### The task
Where the data below has the string "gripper", return the whole line.

Segment Open

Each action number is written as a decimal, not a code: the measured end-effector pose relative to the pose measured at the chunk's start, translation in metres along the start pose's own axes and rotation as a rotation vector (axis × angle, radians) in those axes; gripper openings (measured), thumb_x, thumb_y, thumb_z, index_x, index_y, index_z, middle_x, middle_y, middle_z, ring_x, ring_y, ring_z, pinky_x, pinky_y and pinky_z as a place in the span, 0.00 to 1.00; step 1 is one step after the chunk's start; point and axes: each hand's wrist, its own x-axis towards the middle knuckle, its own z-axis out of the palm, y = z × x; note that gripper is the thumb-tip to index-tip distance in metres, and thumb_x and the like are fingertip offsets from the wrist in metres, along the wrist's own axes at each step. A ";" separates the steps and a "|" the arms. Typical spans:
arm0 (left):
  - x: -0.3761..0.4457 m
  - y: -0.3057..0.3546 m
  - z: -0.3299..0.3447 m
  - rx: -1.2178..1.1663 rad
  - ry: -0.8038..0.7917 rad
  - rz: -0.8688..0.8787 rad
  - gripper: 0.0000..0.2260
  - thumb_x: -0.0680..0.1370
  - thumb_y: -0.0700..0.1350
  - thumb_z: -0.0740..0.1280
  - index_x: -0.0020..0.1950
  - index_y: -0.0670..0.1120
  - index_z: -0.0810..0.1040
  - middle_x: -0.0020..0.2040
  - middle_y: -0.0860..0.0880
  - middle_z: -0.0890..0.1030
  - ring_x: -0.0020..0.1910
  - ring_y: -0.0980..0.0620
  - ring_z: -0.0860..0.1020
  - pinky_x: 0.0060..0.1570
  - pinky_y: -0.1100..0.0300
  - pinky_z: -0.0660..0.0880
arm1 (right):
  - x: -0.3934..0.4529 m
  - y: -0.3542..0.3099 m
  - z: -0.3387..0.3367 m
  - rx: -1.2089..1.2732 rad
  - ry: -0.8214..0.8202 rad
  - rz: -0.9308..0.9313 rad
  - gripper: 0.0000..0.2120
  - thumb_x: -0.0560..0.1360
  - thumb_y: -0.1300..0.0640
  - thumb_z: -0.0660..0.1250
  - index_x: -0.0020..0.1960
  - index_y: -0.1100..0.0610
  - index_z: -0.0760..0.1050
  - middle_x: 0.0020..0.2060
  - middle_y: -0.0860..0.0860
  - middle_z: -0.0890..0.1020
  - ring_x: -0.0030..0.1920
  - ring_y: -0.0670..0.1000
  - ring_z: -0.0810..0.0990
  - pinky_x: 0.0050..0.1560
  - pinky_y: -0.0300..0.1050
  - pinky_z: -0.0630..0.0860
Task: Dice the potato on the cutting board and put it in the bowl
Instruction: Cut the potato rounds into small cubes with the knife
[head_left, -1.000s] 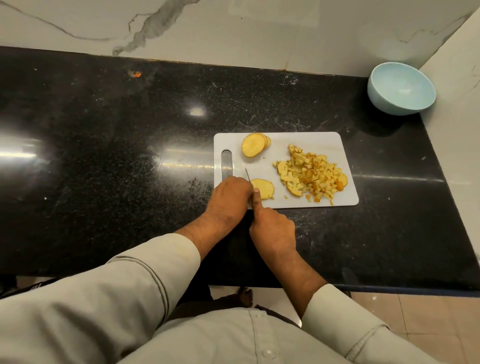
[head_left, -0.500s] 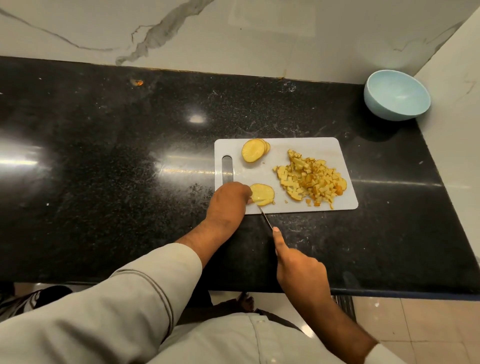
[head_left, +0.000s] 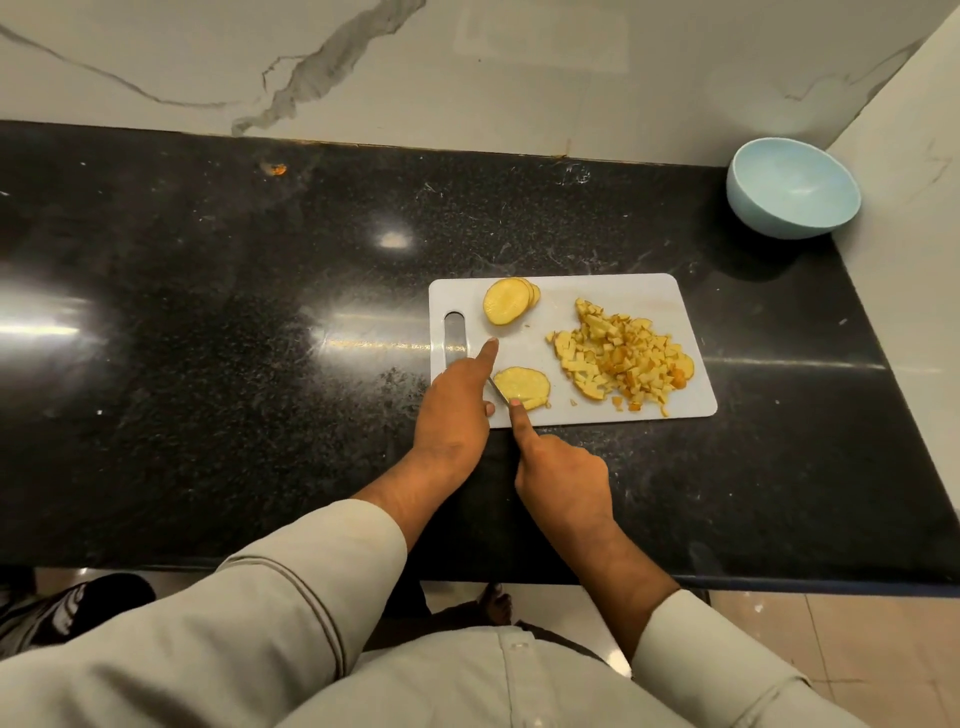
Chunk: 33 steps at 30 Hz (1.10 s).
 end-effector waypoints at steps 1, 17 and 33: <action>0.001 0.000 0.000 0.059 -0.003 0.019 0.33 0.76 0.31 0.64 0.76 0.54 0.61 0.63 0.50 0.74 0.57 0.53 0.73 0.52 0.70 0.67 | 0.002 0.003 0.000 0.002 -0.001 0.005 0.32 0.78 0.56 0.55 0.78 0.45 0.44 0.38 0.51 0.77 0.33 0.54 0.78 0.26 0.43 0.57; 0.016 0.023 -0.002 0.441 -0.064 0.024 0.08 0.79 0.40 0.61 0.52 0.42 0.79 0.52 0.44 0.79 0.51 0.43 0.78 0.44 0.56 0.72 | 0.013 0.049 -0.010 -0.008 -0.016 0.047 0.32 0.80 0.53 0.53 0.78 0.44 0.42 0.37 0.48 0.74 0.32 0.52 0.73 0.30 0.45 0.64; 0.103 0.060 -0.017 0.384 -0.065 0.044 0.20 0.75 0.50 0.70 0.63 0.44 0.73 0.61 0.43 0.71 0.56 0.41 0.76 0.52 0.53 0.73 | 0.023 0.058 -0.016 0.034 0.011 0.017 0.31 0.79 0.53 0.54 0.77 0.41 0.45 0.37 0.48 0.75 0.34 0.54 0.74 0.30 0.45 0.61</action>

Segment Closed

### Solution to the exercise
Each action number is written as a decimal, not a code: the measured end-effector pose relative to the pose measured at the chunk's start, translation in metres along the start pose's own axes and rotation as a rotation vector (axis × angle, radians) in those axes; gripper openings (measured), thumb_x, thumb_y, thumb_z, index_x, index_y, index_z, middle_x, middle_y, middle_z, ring_x, ring_y, ring_z, pinky_x, pinky_y and pinky_z as a place in the span, 0.00 to 1.00; step 1 is one step after the chunk's start; point and axes: each hand's wrist, its own x-axis towards the middle knuckle, its own z-axis out of the palm, y = z × x; note that gripper is the thumb-tip to index-tip distance in metres, and thumb_x and the like are fingertip offsets from the wrist in metres, along the wrist's own axes at each step. A ";" separates the steps and a "|" the arms. Typical spans:
  - gripper: 0.0000..0.2260
  - gripper: 0.0000..0.2120

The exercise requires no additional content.